We begin today’s roundup with The New York Times and its takedown of DHS Secretary Nielsen’s record:
The president and Stephen Miller, his hard-line immigration adviser, have long grumbled privately about the secretary’s insufficiently brutal approach to the surge in migrant families across the border. Last May, stories surfaced about Mr. Trump berating her in front of the entire cabinet for failing to stop the crossings. [...]
This is hardly something to brag about. Whatever the secretary’s personal views, and no matter how impossible her job, she was the face of some of the administration’s most poorly conceived and gratuitously callous policies. At best, she was complicit and, yes, rather weak. [...]
If Ms. Nielsen is inclined to perform one last act of public service, she should come clean about the costs of the policies she enforced over the past year and a half, not only to the desperate migrants seeking a better life in the United States, but also to the thousands of employees of her department charged with carrying out an inhumane and ineffective agenda.
Michelle Goldberg calls on corporate boards and universities to hold Nielsen accountable for her willing role in the administration’s disastrous immigration polices:What happens to Nielsen now can serve as an example to other people in the administration as they decide whether to just follow orders. By this, I don’t mean that people should scream at Nielsen in restaurants. Rather, those horrified by family separation should do whatever they can to deny Nielsen the sort of cushy corporate landing or prestigious academic appointment once customary for ex-administration officials. The fact that she evidently didn’t go as far as an erratic and out-of-control Trump wanted is immaterial; she should be a pariah for going as far as she did.

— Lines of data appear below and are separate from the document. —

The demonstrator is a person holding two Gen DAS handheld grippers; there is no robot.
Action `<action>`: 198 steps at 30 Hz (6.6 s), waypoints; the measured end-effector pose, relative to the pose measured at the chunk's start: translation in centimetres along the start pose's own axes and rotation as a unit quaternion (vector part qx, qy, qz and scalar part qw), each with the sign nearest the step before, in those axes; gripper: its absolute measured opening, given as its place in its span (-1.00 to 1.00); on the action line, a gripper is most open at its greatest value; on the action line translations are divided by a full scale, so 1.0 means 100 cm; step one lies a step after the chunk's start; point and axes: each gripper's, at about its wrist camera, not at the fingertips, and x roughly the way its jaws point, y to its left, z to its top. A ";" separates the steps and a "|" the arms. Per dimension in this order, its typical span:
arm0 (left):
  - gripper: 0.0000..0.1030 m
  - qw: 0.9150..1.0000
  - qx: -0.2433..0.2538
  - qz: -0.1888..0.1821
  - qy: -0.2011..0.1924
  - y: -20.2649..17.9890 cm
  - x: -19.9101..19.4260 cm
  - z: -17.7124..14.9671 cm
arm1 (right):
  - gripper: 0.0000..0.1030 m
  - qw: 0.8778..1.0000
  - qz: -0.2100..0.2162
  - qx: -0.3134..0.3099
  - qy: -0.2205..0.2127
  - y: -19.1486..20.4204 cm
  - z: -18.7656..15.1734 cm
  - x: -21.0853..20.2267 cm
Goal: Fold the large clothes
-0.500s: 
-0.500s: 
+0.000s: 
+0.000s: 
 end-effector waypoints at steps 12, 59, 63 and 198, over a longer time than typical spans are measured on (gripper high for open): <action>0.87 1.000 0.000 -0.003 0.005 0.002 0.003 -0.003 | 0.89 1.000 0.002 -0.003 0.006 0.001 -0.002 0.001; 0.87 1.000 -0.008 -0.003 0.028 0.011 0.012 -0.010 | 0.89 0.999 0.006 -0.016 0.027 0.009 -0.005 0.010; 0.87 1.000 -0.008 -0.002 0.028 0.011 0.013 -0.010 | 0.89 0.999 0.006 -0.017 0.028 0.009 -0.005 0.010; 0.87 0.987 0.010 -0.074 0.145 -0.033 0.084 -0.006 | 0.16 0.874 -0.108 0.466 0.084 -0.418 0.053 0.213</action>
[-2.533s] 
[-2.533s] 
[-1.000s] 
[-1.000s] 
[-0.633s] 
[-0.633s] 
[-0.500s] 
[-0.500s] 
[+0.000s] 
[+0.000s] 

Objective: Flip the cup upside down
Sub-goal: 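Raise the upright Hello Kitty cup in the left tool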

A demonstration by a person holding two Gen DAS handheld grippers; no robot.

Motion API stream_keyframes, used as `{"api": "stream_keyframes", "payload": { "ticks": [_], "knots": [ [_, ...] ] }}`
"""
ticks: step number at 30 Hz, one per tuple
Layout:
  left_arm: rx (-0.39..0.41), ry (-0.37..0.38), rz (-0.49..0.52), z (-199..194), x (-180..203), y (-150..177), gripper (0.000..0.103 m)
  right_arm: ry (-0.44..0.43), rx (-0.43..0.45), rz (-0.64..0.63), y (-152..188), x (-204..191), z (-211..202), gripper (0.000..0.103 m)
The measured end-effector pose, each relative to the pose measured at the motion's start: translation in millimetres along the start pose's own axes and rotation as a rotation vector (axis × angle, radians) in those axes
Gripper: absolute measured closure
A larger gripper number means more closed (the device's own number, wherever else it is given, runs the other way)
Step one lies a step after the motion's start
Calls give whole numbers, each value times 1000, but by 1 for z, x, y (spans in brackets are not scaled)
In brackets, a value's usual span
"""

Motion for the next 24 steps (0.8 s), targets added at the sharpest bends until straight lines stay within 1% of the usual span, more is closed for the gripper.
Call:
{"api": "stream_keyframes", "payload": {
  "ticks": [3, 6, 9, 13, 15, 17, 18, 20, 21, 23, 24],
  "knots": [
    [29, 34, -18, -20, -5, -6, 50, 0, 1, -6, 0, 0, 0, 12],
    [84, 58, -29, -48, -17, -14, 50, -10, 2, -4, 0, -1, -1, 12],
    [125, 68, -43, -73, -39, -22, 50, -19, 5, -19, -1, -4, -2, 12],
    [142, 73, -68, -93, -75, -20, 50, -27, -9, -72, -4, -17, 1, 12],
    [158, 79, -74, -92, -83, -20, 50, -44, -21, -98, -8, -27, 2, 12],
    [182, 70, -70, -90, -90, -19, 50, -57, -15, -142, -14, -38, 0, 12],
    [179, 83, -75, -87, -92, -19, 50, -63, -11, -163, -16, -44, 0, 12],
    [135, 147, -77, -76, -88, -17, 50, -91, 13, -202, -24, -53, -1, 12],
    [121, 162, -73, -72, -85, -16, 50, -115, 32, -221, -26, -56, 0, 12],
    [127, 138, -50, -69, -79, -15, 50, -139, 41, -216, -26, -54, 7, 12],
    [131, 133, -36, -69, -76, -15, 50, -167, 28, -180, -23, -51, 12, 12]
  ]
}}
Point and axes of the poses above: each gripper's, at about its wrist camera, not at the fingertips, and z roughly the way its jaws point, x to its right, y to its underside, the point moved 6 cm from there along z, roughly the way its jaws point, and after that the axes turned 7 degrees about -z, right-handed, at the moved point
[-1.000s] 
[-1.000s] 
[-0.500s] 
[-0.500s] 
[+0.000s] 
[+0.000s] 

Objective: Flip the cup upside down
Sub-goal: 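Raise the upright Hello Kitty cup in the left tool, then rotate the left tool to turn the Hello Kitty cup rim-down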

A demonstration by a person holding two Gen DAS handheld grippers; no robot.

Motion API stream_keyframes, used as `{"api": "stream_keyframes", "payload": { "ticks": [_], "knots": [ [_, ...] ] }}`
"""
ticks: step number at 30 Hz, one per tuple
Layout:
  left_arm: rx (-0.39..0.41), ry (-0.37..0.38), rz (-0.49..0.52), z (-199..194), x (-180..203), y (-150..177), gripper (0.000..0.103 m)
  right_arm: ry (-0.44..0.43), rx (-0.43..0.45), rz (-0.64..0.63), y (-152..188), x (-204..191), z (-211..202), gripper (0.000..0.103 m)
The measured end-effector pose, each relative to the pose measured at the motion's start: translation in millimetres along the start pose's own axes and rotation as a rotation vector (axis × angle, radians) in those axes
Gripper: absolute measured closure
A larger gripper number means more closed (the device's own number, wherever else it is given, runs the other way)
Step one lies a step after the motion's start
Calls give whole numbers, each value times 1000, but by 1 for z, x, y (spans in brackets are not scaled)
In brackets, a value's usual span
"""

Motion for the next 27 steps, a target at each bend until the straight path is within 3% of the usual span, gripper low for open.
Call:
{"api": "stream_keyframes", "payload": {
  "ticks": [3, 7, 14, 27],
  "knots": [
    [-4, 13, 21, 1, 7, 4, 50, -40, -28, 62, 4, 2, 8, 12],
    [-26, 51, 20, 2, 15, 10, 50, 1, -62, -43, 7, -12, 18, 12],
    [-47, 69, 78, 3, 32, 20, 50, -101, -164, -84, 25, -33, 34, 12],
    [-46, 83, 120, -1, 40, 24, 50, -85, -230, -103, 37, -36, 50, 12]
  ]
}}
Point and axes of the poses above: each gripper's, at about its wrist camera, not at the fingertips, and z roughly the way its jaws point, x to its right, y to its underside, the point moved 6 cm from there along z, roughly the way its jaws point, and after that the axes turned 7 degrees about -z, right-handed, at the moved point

Nielsen did not create Trump’s monstrous policy of separating migrant families, but she should be known forever as the person who carried it out. She put babies in cages, traumatized children for life, and then appears to have lied to Congress about what she had done. She did this evil work with either blithe incompetence or malicious sloppiness, failing to create a system to properly track kids who were ripped from their families. On Friday, the Trump administration said it could take up to two years to identify thousands of separated migrant children.